The Crocodile by the Door
Belinda Mc Keon in a truncated (by me) review says:
Guinness spent her teenage years here (Tibradden) in the care of her uncle and grandmother. In 2004, this time joined by her husband, she is once again living with her uncle when he becomes ill and dies. Not before he . . . shut off all disordered rooms, also shut out disordered situations; Guinness now faces the consequences of his well-meaning denial, especially when it comes to the farm's elderly stewards, Joe and Susie Kirwan, who inhabit its gate lodge with their disabled son.
The Crocodile by the Door . . . is a surprisingly entertaining primer on the travails of farming today, from ungovernable sheep to unfathomable bureaucracy; a fascinating glimpse of what had become of the Anglo-Irish by the late 20th century and into the 21st; an elegant modern pastoral and, at the same time, an astute dismantling of that genre; and a meditation on the meaning of labour, and on how hard work shapes identity as well as achievement.
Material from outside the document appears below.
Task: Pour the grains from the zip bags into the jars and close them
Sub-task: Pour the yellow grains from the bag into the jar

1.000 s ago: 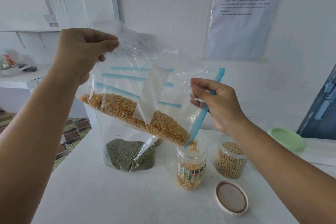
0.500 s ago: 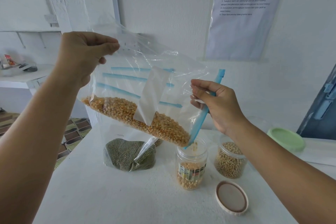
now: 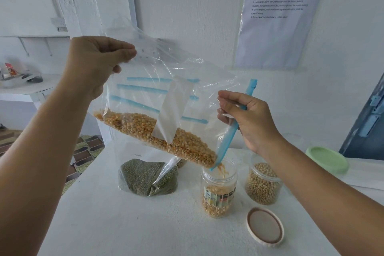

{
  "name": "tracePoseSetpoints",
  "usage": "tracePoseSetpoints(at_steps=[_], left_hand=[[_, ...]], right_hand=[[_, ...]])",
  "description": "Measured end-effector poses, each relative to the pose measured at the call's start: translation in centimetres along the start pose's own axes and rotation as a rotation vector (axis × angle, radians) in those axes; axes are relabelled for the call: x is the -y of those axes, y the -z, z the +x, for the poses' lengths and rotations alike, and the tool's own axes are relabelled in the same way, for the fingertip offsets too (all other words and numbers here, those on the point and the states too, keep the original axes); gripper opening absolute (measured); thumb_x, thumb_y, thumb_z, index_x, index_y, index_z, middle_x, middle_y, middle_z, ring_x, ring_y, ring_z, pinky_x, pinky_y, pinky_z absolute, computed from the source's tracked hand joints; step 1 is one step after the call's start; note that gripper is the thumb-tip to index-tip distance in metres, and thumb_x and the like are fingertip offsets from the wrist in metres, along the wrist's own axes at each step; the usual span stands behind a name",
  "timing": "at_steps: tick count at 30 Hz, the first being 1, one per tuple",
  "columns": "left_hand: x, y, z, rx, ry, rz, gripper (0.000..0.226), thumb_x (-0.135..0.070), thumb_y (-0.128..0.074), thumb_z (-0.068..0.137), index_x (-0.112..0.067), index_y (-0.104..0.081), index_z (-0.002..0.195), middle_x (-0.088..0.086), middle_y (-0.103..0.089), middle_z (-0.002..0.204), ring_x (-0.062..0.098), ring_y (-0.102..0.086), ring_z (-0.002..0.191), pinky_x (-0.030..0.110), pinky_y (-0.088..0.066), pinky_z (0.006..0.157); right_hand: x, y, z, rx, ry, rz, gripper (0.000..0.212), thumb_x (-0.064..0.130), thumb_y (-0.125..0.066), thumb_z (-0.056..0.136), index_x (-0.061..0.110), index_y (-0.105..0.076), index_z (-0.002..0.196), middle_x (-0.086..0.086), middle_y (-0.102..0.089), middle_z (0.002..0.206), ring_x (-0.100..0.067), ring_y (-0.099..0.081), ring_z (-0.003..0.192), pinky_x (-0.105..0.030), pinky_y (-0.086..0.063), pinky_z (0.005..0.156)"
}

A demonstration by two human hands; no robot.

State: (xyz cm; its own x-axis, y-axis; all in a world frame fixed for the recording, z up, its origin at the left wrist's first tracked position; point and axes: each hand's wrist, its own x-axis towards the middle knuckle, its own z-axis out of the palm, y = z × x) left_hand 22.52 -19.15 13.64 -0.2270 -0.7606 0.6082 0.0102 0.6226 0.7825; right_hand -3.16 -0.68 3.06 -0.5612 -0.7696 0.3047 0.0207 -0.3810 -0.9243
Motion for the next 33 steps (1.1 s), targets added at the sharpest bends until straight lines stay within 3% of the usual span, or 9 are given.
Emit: tracePoseSetpoints(at_steps=[19, 33], left_hand=[[-0.10, -0.26, 0.19, 0.021, -0.035, -0.032, 0.012, -0.018, -0.087, 0.083, -0.021, -0.080, 0.093, -0.011, -0.074, 0.067, 0.005, -0.053, 0.056, 0.017, -0.047, 0.058], [0.31, -0.30, 0.29, 0.037, -0.037, -0.059, 0.012, -0.020, -0.088, 0.082, -0.022, -0.082, 0.092, -0.007, -0.076, 0.074, 0.016, -0.060, 0.068, 0.021, -0.049, 0.061]], right_hand=[[-0.04, 0.43, -0.16, -0.013, 0.004, -0.008, 0.020, 0.006, -0.075, 0.092, 0.017, -0.081, 0.108, -0.005, -0.078, 0.105, -0.019, -0.071, 0.085, -0.034, -0.063, 0.082], [-0.23, 0.49, -0.14, -0.009, 0.002, -0.003, 0.021, 0.005, -0.075, 0.092, 0.016, -0.081, 0.108, -0.006, -0.078, 0.106, -0.018, -0.072, 0.084, -0.032, -0.063, 0.081]])
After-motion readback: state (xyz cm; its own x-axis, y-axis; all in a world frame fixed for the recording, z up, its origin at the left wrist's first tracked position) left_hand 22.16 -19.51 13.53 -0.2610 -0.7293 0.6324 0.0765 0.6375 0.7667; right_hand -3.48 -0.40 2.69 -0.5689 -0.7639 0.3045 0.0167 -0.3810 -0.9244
The changes Guinness must now make are necessary not just for the survival of the farm, but for the protection of the Kirwans, who have long lived in a kind of furtive squalor. Guinness is discomfited to find that she cannot address this situation without looking, to the Kirwans and to others in the locality, like a harsh landlord of the ascendancy class to which she, however distantly, belongs – class divisions cannot be chatted away.
Early on in the book, a flashback to a girlhood moment by the fire cannot but evoke Elizabeth Bowen's The Last September, and there is something of Lois Farquar even about the adult Guinness: the niece of the house, caught between worlds, learning that politics are always personal. There is no way, however, around the irony of Guinness, from within an old Anglo-Irish estate, looking with distaste on the colonisation of a country by the builders and developers who consider themselves its new ascendancy. She does not deny this irony – but nor does she force it. Out of the complexities of attachment, and out of a knowledge, hard-won, of what true dereliction is, Guinness has written a remarkable book.